The water from pools and hot tubs are filled with chemicals you need to keep your pool clean and safe for swimming. The main chemicals found in pools are chlorine/bromine, salt, copper-based algaecides, nonylphenols and nonylphenol ethoxylates. These chemicals are harmful to the fish and organisms that live in the creeks, rivers and lakes. The copper in algaecides is particularly poisonous to trout.
Water entering storm sewers does not get treated and discharges to our local watercourses and ultimately the Detroit River. However, water discharged to the sanitary sewer goes to the waste water treatment facilities.
Where should I discharge the water from my pool?
Never drain a pool or hot tub during a rain event or if rain is expected that day as it may overwhelm the sewer system.
1) Dechlorinate the water before discharging by placing a dechlorination tablet in the water then letting it sit to allow the chlorine to dissipate. Running the pump will assist in the dissipation of the chlorine. Sunlight also helps.
2) Test your pool, hot tub or spa water chemical levels to ensure they are as close to zero as possible before discharging it.

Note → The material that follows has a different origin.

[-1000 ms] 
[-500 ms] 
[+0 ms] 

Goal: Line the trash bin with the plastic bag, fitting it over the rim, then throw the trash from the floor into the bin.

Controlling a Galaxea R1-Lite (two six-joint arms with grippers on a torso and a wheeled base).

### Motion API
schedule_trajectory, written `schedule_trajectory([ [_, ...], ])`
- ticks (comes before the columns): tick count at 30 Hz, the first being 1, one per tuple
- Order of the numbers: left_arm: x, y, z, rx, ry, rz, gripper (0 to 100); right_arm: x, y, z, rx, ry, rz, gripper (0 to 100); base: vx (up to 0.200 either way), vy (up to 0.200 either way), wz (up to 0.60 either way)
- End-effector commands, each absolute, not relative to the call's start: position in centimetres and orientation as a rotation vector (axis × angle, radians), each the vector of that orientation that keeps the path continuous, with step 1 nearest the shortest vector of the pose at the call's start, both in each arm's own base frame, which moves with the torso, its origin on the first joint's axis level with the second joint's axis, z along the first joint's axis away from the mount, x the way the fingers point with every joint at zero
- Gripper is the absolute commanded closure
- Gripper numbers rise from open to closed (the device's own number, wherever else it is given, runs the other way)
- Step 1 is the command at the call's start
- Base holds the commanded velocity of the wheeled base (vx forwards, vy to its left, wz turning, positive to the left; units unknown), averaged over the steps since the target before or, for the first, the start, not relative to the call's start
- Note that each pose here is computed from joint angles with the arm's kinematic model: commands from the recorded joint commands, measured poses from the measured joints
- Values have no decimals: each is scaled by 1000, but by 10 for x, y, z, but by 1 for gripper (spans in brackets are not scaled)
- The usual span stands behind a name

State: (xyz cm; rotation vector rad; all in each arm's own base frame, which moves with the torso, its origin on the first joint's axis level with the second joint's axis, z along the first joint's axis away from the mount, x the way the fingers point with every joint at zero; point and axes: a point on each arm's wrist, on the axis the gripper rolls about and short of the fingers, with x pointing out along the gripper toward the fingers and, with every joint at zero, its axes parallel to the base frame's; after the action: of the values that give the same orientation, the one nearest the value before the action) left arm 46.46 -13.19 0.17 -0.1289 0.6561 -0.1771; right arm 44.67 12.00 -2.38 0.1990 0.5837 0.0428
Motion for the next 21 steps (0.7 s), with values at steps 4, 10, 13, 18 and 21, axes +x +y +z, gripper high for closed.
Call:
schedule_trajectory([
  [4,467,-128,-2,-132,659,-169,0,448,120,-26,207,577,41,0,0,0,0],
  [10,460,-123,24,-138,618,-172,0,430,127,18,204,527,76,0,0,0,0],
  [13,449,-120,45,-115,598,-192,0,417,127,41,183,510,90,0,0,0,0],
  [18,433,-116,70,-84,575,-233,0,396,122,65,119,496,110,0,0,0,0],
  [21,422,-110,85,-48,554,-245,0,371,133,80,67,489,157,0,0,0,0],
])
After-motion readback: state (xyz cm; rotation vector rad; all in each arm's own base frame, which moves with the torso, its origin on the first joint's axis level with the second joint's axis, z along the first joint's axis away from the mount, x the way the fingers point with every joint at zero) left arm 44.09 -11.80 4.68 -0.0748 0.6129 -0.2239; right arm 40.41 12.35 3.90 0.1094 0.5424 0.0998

3) Drain onto your property, if it can be properly absorbed into the ground without flowing onto your neighbours property.
1) Discharge salt water pools to the sanitary sewer system . The water from salt water pools has such high levels of chlorides that this water cannot be discharged to the storm sewer system. This can be accomplished by locating your sanitary sewer system connection located on your property.
2) Have the salt water hauled by a Ministry of the Environment, Conservation & Parks approved and licensed hauler.
In the spring ...
Rain water or melted snow collected on your pool cover can be discharged to the storm sewer system as long as you remove leaves and other debris first.